* [What needs to be done] Please repeat, from the entries that follow, the lines from the one containing "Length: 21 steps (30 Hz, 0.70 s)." through the one containing "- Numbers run" exactly, adding nothing.

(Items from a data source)
▼

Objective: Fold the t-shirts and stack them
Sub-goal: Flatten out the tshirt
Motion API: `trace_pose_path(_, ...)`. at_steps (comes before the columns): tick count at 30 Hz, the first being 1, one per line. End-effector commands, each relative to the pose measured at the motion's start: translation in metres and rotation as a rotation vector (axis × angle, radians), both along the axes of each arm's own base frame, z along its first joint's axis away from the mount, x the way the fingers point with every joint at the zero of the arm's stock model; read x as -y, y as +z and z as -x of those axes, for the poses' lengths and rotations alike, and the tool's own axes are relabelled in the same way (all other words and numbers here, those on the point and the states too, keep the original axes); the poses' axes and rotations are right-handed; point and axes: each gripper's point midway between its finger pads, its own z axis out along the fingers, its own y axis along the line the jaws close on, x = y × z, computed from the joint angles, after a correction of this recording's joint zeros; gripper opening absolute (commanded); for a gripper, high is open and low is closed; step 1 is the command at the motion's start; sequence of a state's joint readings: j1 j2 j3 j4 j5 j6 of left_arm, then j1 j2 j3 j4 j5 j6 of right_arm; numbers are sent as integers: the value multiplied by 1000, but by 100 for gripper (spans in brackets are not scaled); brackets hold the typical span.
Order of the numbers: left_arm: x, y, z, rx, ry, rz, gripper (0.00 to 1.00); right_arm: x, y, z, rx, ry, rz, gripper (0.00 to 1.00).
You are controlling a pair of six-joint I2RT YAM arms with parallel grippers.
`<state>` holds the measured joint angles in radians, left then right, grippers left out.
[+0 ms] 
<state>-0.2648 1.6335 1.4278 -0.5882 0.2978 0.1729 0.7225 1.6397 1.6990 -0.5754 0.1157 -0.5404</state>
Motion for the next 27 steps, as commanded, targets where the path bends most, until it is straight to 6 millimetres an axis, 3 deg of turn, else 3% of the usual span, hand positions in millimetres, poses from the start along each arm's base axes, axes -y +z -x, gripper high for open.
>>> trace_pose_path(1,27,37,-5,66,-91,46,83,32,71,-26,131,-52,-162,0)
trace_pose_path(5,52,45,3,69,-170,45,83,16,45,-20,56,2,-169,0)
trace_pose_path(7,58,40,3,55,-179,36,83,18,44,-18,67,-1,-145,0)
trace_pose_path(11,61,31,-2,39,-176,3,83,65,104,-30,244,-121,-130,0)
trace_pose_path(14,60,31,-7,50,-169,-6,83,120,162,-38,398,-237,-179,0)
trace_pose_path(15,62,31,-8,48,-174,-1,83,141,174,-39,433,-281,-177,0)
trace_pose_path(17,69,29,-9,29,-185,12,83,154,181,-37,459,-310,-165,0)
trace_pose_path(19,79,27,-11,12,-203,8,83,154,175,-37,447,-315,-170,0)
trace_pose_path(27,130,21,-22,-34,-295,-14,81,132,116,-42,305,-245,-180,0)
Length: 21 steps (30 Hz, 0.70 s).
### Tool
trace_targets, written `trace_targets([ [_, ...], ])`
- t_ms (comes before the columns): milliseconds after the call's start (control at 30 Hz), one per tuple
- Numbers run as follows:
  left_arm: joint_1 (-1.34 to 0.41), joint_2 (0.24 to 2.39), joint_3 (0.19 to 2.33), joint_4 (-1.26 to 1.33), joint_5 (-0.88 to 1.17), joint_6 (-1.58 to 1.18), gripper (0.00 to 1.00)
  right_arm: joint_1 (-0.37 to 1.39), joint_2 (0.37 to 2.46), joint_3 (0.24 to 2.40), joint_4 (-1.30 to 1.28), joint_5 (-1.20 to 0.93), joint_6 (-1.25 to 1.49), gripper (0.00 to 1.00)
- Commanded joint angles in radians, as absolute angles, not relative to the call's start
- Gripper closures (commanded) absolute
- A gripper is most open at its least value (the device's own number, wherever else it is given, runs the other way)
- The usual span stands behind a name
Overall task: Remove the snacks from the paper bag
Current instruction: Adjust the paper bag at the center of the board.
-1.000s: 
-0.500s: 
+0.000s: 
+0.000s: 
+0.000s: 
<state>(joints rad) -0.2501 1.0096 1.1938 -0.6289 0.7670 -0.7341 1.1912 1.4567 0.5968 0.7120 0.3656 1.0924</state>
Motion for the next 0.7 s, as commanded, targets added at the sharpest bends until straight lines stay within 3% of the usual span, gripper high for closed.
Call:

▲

* [Solution to the exercise]
Length: 21 steps (30 Hz, 0.70 s).
### Tool
trace_targets, written `trace_targets([ [_, ...], ])`
- t_ms (comes before the columns): milliseconds after the call's start (control at 30 Hz), one per tuple
- Numbers run as follows:

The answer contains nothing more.